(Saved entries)
────────
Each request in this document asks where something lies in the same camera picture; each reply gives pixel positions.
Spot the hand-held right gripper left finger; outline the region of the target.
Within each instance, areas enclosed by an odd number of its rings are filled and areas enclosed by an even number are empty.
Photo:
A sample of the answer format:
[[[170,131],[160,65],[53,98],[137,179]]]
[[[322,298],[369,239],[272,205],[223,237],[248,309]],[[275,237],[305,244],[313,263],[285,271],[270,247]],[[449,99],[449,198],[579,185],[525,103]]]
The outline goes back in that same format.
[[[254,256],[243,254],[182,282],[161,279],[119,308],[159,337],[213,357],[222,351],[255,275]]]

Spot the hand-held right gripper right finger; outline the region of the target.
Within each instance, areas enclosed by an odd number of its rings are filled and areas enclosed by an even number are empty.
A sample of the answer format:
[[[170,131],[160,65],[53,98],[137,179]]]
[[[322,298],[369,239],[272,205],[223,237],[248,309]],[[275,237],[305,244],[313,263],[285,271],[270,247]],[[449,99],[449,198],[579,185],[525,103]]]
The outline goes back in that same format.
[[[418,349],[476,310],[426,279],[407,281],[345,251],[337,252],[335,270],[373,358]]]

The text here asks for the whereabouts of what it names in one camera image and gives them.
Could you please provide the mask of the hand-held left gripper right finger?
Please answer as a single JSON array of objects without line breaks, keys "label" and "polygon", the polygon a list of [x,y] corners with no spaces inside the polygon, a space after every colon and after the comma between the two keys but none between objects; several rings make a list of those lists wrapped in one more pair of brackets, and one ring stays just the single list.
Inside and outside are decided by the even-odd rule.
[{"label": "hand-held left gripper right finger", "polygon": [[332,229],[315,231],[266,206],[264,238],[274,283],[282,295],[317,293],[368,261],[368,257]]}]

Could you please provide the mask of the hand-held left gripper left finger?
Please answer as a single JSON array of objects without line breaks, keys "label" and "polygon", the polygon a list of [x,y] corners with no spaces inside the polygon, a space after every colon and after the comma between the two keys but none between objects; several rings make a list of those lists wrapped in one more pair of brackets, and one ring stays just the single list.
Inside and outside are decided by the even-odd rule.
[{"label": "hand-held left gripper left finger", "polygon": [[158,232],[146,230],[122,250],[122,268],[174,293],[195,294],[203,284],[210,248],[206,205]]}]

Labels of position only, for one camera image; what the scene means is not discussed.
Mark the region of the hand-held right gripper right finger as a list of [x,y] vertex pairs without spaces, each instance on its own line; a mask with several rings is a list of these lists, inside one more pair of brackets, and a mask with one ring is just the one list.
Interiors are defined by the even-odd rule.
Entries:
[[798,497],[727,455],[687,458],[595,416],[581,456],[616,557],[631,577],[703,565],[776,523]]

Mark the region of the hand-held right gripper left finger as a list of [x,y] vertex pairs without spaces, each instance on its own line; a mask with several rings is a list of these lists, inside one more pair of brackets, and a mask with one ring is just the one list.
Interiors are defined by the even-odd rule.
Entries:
────────
Give back, word for word, only the lines above from the line holding "The text here" to the line holding "gripper left finger?", both included.

* Answer space:
The text here asks for the whereabouts of what it names in one camera image and gives them.
Could you please provide the mask of the hand-held left gripper right finger?
Please answer as a single JSON array of objects without line breaks, keys "label" and "polygon", the polygon a list of [x,y] corners with no spaces inside the polygon, a space after every colon and after the comma between the two keys but none between objects; several rings make a list of those lists wrapped in one more pair of brackets, and one ring stays just the single list.
Inside and outside are decided by the even-odd rule.
[{"label": "hand-held left gripper right finger", "polygon": [[332,229],[315,231],[266,206],[264,238],[274,283],[282,295],[317,293],[368,261],[368,257]]}]

Could you please provide the mask of the hand-held left gripper left finger?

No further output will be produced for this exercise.